Your task is to reproduce exactly the lines that run from the beginning of the data through the line where "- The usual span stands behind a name" appears.

====== Data for processing

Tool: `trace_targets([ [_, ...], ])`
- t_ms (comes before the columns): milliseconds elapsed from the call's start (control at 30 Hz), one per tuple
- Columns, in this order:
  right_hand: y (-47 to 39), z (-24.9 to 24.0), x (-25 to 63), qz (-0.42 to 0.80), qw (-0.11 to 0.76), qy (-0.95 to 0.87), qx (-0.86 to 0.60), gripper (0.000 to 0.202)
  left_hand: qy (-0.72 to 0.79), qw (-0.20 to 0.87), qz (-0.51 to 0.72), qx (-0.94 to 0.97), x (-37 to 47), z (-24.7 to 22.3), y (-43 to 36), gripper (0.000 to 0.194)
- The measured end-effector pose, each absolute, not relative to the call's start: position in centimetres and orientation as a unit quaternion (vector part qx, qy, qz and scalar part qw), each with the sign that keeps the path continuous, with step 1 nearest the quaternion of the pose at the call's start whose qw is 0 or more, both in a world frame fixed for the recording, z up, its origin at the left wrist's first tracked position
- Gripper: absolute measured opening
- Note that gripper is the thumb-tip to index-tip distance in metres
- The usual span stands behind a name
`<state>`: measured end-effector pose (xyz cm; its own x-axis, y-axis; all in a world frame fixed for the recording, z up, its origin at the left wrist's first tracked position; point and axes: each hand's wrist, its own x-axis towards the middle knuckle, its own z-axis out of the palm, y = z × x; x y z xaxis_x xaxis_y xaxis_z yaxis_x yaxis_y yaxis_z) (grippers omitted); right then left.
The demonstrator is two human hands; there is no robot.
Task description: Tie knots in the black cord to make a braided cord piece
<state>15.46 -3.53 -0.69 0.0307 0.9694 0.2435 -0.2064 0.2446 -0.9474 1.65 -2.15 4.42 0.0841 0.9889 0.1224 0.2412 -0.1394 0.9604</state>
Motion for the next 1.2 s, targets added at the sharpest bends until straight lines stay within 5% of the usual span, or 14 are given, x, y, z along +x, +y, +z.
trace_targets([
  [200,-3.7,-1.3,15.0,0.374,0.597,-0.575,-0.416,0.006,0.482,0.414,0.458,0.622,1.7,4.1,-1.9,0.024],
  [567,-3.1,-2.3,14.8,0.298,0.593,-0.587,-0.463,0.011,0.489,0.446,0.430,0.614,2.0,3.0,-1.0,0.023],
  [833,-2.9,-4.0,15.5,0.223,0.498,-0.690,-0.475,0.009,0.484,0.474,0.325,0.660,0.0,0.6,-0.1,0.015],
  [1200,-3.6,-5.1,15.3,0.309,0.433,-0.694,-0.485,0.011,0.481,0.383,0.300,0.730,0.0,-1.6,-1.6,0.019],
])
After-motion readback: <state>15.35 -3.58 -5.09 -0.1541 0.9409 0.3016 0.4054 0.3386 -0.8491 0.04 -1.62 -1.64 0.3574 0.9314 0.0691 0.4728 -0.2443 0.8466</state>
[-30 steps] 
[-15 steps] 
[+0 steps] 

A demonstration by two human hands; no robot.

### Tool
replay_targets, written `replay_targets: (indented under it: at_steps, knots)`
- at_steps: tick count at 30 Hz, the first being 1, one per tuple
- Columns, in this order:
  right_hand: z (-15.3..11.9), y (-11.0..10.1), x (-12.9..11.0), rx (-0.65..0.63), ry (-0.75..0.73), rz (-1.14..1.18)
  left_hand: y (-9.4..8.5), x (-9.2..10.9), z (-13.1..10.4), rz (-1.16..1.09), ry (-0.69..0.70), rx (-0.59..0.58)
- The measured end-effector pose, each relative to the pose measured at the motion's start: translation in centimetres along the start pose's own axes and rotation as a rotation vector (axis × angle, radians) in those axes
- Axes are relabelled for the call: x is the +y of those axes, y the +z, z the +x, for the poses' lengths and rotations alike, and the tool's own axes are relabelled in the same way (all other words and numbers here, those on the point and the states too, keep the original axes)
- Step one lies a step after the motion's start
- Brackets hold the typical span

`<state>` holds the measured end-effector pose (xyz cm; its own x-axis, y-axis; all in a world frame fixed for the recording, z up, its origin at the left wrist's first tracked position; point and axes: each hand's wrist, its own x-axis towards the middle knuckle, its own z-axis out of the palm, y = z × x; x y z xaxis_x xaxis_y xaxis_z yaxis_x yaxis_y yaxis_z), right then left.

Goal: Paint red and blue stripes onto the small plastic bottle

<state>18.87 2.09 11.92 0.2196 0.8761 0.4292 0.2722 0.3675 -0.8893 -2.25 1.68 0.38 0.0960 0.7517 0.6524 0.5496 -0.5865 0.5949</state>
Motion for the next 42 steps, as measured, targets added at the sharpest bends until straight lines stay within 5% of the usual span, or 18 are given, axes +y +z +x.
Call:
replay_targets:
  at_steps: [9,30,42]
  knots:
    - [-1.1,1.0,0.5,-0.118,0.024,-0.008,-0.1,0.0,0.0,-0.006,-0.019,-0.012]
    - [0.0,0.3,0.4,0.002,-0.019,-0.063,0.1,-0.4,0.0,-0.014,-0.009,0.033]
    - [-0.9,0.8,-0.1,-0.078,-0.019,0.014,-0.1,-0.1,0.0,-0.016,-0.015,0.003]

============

_Exercise response_:
Tool: `trace_targets([ [_, ...], ])`
- t_ms (comes before the columns): milliseconds elapsed from the call's start (control at 30 Hz), one per tuple
- Columns, in this order:
  right_hand: y (-47 to 39), z (-24.9 to 24.0), x (-25 to 63), qz (-0.42 to 0.80), qw (-0.11 to 0.76), qy (-0.95 to 0.87), qx (-0.86 to 0.60), gripper (0.000 to 0.202)
  left_hand: qy (-0.72 to 0.79), qw (-0.20 to 0.87), qz (-0.51 to 0.72), qx (-0.94 to 0.97), x (-37 to 47), z (-24.7 to 22.3), y (-43 to 36), gripper (0.000 to 0.194)
- The measured end-effector pose, each absolute, not relative to the call's start: position in centimetres and orientation as a unit quaternion (vector part qx, qy, qz and scalar part qw), each with the sign that keeps the path continuous, with step 1 nearest the quaternion of the pose at the call's start whose qw is 0 or more, both in a world frame fixed for the recording, z up, its origin at the left wrist's first tracked position
- Gripper: absolute measured opening
- Note that gripper is the thumb-tip to index-tip distance in metres
- The usual span stands behind a name

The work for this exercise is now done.